*Requirement*: An exact repetition of the data below, without images, is the expected answer.

*Input material*:

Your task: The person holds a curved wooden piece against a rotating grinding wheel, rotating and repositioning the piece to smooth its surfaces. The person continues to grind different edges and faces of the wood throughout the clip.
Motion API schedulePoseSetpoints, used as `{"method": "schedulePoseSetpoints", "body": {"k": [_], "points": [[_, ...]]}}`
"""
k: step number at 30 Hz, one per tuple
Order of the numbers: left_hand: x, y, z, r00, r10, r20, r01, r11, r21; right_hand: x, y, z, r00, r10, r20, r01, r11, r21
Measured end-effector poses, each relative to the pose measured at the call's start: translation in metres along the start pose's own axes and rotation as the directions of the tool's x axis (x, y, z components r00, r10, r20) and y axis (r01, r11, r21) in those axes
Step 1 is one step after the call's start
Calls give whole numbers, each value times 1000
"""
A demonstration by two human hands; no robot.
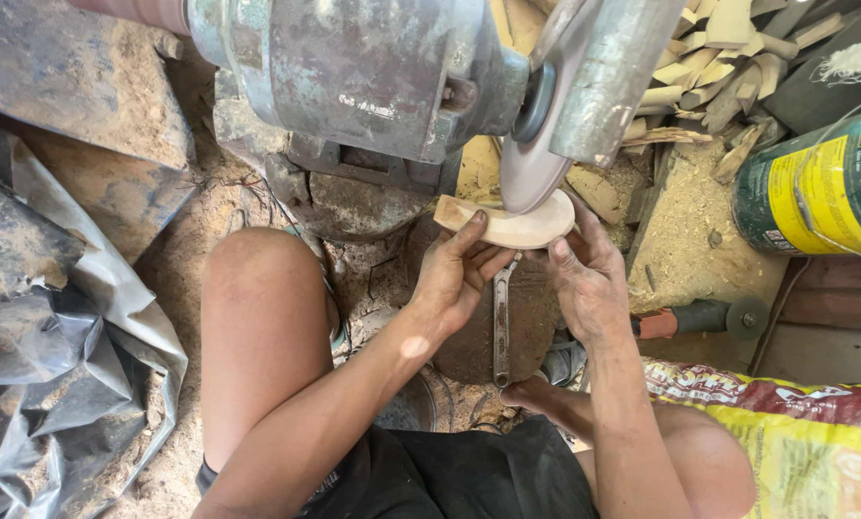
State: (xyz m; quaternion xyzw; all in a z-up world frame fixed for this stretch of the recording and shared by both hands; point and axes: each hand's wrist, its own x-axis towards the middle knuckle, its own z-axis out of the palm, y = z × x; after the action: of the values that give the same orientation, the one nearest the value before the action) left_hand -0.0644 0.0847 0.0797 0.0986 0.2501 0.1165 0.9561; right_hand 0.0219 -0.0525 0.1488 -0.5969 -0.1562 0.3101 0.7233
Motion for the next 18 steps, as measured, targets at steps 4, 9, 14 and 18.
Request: {"method": "schedulePoseSetpoints", "body": {"k": [4, 9, 14, 18], "points": [[5, -2, -3, 999, -20, -31, 19, 999, -32, 4, 1, 1, 1000, -26, 17, 27, 998, -50], [5, -1, -1, 999, -20, -33, 19, 999, -46, 8, 3, 3, 1000, -21, -11, 20, 999, -43], [2, 5, 2, 999, -20, -29, 20, 1000, -8, 9, 5, 3, 997, -72, -9, 72, 996, -50], [0, 7, 2, 1000, -15, -14, 15, 1000, -3, 10, 8, 1, 995, -95, -24, 93, 992, -85]]}}
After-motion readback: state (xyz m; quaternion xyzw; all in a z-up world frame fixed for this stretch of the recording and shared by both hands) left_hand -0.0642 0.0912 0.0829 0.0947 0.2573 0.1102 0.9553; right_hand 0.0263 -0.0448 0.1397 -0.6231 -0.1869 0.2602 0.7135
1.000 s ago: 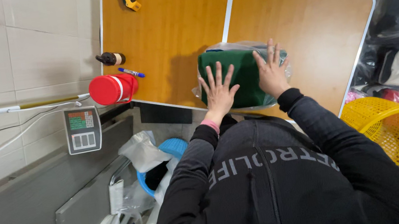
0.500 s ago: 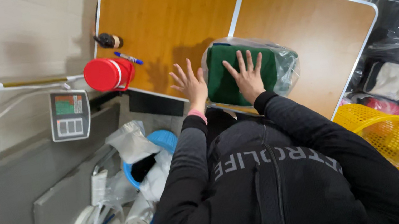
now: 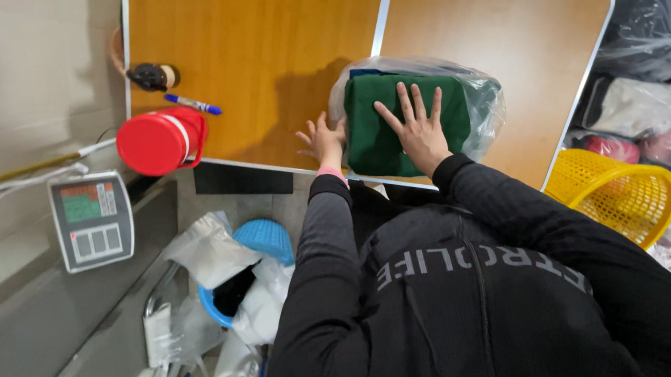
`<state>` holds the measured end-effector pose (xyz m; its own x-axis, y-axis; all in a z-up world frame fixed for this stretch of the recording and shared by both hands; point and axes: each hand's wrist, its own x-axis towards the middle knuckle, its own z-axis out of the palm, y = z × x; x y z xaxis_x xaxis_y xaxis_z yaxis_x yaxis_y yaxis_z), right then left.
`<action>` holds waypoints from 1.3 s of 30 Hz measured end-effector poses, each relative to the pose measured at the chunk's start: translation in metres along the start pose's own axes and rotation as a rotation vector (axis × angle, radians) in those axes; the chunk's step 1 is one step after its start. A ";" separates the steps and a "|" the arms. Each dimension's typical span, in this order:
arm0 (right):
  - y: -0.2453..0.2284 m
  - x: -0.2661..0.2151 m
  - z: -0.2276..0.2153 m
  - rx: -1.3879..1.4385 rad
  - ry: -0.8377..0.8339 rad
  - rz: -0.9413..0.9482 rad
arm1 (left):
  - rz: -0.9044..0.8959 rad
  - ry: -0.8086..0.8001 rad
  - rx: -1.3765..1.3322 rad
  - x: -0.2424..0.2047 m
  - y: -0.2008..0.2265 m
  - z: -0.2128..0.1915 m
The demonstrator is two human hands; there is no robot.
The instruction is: The person folds several pieces of clothing on a table, stacks them, and places the stack into a clear plastic bag. They then seal the bag and mark it with a marker.
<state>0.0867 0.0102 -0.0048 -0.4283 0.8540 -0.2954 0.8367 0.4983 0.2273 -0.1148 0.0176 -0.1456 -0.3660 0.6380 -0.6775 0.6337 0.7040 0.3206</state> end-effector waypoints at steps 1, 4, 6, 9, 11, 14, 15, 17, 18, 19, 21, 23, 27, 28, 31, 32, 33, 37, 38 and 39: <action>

*Response to the exercise*:
Your task: The person holds a curved wooden piece against a rotating grinding wheel, rotating and repositioning the piece to smooth its surfaces. The person continues to grind different edges and faces of the wood throughout the clip.
Motion API schedulePoseSetpoints, used as `{"method": "schedulePoseSetpoints", "body": {"k": [_], "points": [[_, ...]]}}`
"""
k: step number at 30 Hz, one per tuple
Order of the numbers: left_hand: x, y, z, r00, r10, r20, r01, r11, r21; right_hand: x, y, z, r00, r10, r20, r01, r11, r21
Measured end-effector poses, each relative to the pose measured at the call's start: translation in metres along the start pose's own axes and rotation as the directions of the tool's x axis (x, y, z components r00, r10, r20) and y axis (r01, r11, r21) in those axes
Step 1 is one step after the call's start
Calls give whole numbers, each value times 1000
"""
A demonstration by two human hands; no robot.
State: (xyz m; quaternion xyzw; all in a z-up world frame fixed for this stretch of the recording and shared by both hands; point and axes: each hand's wrist, its own x-axis towards the middle knuckle, its own z-axis out of the palm, y = z × x; after the action: of the values that give the same orientation, the one nearest the value before the action) left_hand -0.0644 0.0847 0.0797 0.0986 0.2501 0.1165 0.9561; right_hand 0.0219 -0.0525 0.1488 -0.5969 -0.1562 0.3101 0.7233
Motion for the next 18 steps, as measured, targets at steps 4, 9, 14 and 18.
Request: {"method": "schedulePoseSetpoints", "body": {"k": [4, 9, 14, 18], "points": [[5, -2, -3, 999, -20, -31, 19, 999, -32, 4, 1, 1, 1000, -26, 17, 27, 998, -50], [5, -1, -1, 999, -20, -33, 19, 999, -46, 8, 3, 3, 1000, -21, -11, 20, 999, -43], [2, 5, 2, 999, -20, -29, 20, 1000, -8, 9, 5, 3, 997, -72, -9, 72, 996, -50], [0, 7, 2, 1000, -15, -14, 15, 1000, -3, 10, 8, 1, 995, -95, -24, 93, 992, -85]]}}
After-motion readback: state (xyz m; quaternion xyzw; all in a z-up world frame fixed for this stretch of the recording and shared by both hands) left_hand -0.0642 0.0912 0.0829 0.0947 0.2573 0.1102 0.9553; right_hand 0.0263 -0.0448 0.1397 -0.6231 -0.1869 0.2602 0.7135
1.000 s ago: 
0.500 s ago: 
now: 
`<state>` holds the measured end-effector pose (xyz m; its own x-axis, y-axis; all in a z-up world frame fixed for this stretch of the recording and shared by both hands; point and axes: each hand's wrist, its own x-axis towards the middle knuckle, its own z-axis out of the palm, y = z × x; x y z xaxis_x xaxis_y xaxis_z yaxis_x yaxis_y yaxis_z), right then left.
`<action>` holds waypoints from 1.3 s of 30 Hz measured end-effector poses, each relative to the pose measured at the chunk's start: translation in metres along the start pose's own axes and rotation as a rotation vector (axis × angle, radians) in those axes; the chunk's step 1 is one step after its start. A ";" separates the steps and a "|" the arms. Each dimension's typical span, in this order:
arm0 (right):
  - y: -0.2453..0.2284 m
  - x: -0.2661..0.2151 m
  - z: -0.2276..0.2153 m
  - rx: -1.3879..1.4385 rad
  - ry: -0.8377..0.8339 rad
  - rz: -0.9413..0.9482 rad
arm1 (left):
  - rz: -0.9044..0.8959 rad
  - ry: -0.8086..0.8001 rad
  - rx: -1.3765..1.3322 rad
  - x: -0.2424..0.2047 m
  - y: -0.2008..0.2265 m
  - z: -0.2128..0.1915 m
The demonstrator is two human hands; there is no robot.
The instruction is: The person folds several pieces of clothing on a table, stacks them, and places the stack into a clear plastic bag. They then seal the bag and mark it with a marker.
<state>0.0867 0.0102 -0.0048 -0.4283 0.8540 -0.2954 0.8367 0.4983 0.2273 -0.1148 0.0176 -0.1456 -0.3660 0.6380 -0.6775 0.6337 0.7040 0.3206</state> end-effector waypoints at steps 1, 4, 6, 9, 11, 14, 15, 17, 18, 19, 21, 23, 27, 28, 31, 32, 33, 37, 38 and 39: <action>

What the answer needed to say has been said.